» **Task goal**
All of the data should be given again word for word, though the images are to be left out.

[Data extracted from a collection]
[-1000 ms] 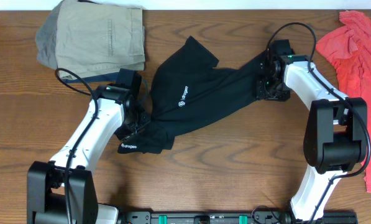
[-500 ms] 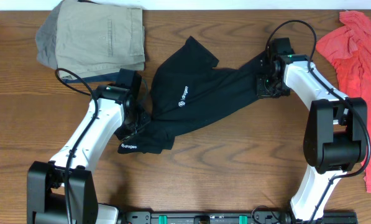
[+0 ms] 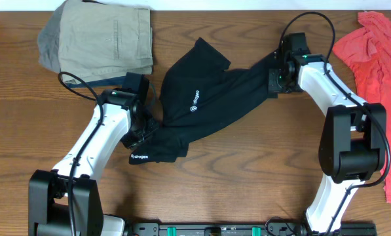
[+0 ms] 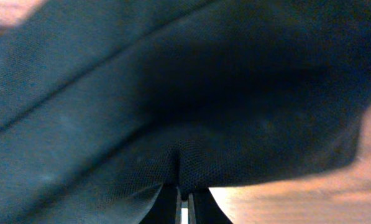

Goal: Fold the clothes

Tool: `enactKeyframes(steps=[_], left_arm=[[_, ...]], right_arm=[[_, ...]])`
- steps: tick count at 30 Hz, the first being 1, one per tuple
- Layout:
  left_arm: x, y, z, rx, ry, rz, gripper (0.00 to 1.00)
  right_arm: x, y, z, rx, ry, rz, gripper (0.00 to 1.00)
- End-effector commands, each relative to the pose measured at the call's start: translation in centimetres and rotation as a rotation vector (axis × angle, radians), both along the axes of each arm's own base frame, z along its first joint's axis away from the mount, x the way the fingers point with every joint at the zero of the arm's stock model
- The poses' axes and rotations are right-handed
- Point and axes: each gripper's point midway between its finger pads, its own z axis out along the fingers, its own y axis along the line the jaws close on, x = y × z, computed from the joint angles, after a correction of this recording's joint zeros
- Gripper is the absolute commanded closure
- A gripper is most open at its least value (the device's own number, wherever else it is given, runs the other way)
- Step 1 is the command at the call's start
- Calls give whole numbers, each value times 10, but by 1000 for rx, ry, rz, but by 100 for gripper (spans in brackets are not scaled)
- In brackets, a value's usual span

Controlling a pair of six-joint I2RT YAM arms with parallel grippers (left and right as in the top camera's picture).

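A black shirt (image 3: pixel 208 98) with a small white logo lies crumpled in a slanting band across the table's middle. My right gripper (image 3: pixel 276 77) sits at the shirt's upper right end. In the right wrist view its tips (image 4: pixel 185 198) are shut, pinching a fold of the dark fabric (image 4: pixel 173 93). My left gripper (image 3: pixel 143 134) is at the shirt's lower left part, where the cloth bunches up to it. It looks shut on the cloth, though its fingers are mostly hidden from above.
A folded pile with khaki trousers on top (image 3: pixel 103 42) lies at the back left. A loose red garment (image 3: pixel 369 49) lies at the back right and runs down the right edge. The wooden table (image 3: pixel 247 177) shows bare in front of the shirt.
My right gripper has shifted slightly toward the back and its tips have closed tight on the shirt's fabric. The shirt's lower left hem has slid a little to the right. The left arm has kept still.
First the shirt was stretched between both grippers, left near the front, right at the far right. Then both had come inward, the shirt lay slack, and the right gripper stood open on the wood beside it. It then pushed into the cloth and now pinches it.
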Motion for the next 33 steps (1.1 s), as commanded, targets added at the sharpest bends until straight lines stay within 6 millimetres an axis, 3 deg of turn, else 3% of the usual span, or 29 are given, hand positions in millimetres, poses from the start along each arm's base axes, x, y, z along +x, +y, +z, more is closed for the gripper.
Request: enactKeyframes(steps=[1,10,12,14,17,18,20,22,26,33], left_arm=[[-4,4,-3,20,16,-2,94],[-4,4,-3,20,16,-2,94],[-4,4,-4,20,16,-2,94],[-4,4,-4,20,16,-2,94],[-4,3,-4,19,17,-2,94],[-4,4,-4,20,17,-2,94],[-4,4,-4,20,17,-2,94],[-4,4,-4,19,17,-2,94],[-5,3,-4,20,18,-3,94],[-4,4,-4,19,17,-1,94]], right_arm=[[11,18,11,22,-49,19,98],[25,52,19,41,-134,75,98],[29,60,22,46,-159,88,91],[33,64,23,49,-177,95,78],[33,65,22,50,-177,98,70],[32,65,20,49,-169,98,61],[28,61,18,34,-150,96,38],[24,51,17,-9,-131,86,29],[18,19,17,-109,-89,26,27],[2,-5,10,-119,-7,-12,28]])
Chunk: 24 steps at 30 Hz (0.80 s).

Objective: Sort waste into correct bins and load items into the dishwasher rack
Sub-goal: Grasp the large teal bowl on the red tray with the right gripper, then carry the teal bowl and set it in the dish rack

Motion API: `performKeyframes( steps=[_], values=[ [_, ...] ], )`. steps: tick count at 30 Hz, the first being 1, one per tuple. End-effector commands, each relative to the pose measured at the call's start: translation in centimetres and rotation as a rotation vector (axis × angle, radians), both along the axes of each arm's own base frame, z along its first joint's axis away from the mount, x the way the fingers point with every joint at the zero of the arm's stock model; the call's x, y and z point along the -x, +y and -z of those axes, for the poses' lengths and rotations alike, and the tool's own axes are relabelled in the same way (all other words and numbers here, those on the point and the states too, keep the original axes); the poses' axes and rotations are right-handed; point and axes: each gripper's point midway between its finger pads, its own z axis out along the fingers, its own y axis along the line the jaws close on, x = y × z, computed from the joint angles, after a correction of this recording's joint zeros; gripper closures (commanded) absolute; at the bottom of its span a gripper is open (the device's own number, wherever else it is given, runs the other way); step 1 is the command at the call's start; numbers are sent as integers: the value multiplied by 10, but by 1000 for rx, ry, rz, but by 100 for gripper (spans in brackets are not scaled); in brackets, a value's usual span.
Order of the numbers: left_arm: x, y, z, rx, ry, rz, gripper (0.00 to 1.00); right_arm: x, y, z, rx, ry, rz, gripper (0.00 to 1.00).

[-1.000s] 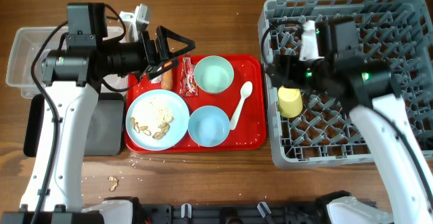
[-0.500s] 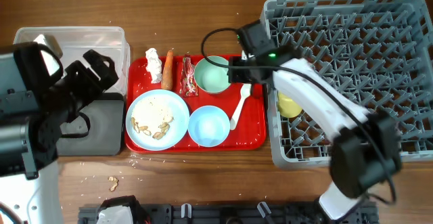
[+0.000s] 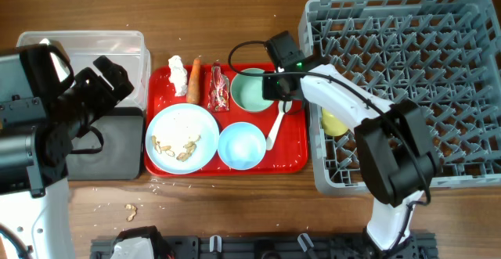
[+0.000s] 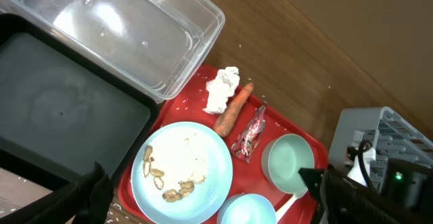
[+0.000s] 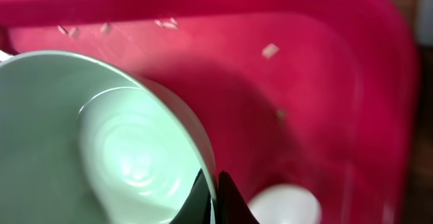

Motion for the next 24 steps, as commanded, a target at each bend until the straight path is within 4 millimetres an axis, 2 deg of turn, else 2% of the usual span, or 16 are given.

» **Result of the task**
[-1000 ms] 
[-500 ms] 
[+0 ms] 
[+0 ms] 

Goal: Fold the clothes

Tool: `enactKeyframes(steps=[_], left_arm=[[_, ...]], right_arm=[[_, ...]])`
- steps: tick count at 30 Hz, the first being 1, one per tuple
- Layout:
  left_arm: x, y, z, rx, ry, rz, gripper (0.00 to 1.00)
  right_arm: x, y, z, rx, ry, rz, gripper (0.00 to 1.00)
- End-effector commands, each relative to the pose measured at the call's start: translation in centimetres and rotation as a rotation vector (axis × angle, radians), both along the axes of each arm's own base frame, z along its first joint's axis away from the mount, x the way the fingers point with every joint at the zero of the arm's stock model
- The poses' axes and rotations are right-handed
- Point and axes: each gripper's point midway between its finger pads, its own z axis out along the fingers, its own y axis along the line the jaws close on, x = y × z, computed from the joint angles, after a correction of this recording's joint zeros
- Gripper is the absolute commanded closure
- A gripper is most open at its least value (the device's own number, wherever else it is given, runs the other way)
- Step 1 is the command at the call's start
- Calls give whole numbers, each value times 10, but by 1000 for rx, ry, rz, but by 100 for gripper (spans in brackets are not scaled)
- In brackets, a value's usual span

Controlling a pair of six-joint I2RT YAM arms with parallel grippers (left and right as in the top camera's picture).

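A black shirt (image 3: pixel 208 98) with a small white logo lies crumpled in a slanting band across the table's middle. My right gripper (image 3: pixel 276 77) sits at the shirt's upper right end. In the right wrist view its tips (image 4: pixel 185 198) are shut, pinching a fold of the dark fabric (image 4: pixel 173 93). My left gripper (image 3: pixel 143 134) is at the shirt's lower left part, where the cloth bunches up to it. It looks shut on the cloth, though its fingers are mostly hidden from above.
A folded pile with khaki trousers on top (image 3: pixel 103 42) lies at the back left. A loose red garment (image 3: pixel 369 49) lies at the back right and runs down the right edge. The wooden table (image 3: pixel 247 177) shows bare in front of the shirt.
My right gripper has shifted slightly toward the back and its tips have closed tight on the shirt's fabric. The shirt's lower left hem has slid a little to the right. The left arm has kept still.
First the shirt was stretched between both grippers, left near the front, right at the far right. Then both had come inward, the shirt lay slack, and the right gripper stood open on the wood beside it. It then pushed into the cloth and now pinches it.
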Motion for the next 33 steps (1.1 s), as commanded, targets added at the sharpest bends until straight lines stay within 6 millimetres an axis, 3 deg of turn, else 3% of the usual span, or 29 are given, hand positions in millimetres, poses from the start along each arm's base axes, x, y, z along +x, +y, +z, more is closed for the gripper.
Request: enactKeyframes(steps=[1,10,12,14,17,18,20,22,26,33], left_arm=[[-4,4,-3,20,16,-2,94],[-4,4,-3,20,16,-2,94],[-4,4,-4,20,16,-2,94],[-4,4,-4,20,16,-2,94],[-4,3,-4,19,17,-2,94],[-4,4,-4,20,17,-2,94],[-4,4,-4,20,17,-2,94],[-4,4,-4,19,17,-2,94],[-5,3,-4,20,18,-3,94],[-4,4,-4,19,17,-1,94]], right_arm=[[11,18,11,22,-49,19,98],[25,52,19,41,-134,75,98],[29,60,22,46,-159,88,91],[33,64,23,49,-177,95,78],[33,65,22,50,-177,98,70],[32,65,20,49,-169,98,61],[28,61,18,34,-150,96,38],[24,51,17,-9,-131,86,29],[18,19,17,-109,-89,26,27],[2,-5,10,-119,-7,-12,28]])
Chunk: 24 steps at 30 Hz (0.80 s).

Objective: Sort waste into correct bins and load items into the dishwasher rack
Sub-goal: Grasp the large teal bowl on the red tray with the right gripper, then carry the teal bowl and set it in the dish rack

Motion API: `performKeyframes( steps=[_], values=[ [_, ...] ], )`. steps: tick count at 30 Hz, the first being 1, one per tuple. End-effector commands, each relative to the pose measured at the call's start: translation in centimetres and rotation as a rotation vector (axis × angle, radians), both along the axes of each arm's own base frame, z along its first joint's axis away from the mount, x the way the fingers point with every joint at the zero of the arm's stock model; the call's x, y and z point along the -x, +y and -z of those axes, for the poses' lengths and rotations alike, and the tool's own axes are relabelled in the same way (all other words and numbers here, those on the point and the states too, keep the original axes); the poses' axes and rotations are right-handed; point and axes: each gripper's point midway between its finger pads, its own z axis out along the fingers, its own y axis along the line the jaws close on, x = y × z, computed from the joint angles, after a correction of this recording's joint zeros; gripper closures (commanded) absolute; at the bottom of its span a gripper is open (the device's own number, wherever else it is given, runs the other way); step 1 is the command at the call's start; numbers are sent as integers: the value multiplied by 10, but by 1000 for rx, ry, rz, but by 100 for gripper (spans in brackets are not scaled); in brackets, a value's usual span.
Order of the numbers: left_arm: x, y, z, rx, ry, rz, gripper (0.00 to 1.00); right_arm: x, y, z, rx, ry, rz, gripper (0.00 to 1.00).

[-1.000s] 
[-0.500s] 
[+0.000s] 
[+0.000s] 
[+0.000s] 

Motion for the next 24 steps, as commanded, a target at each bend until the straight path is within 4 millimetres an axis, 2 deg of turn, else 2% of the usual span, or 16 are given.

Nothing more remains in this exercise.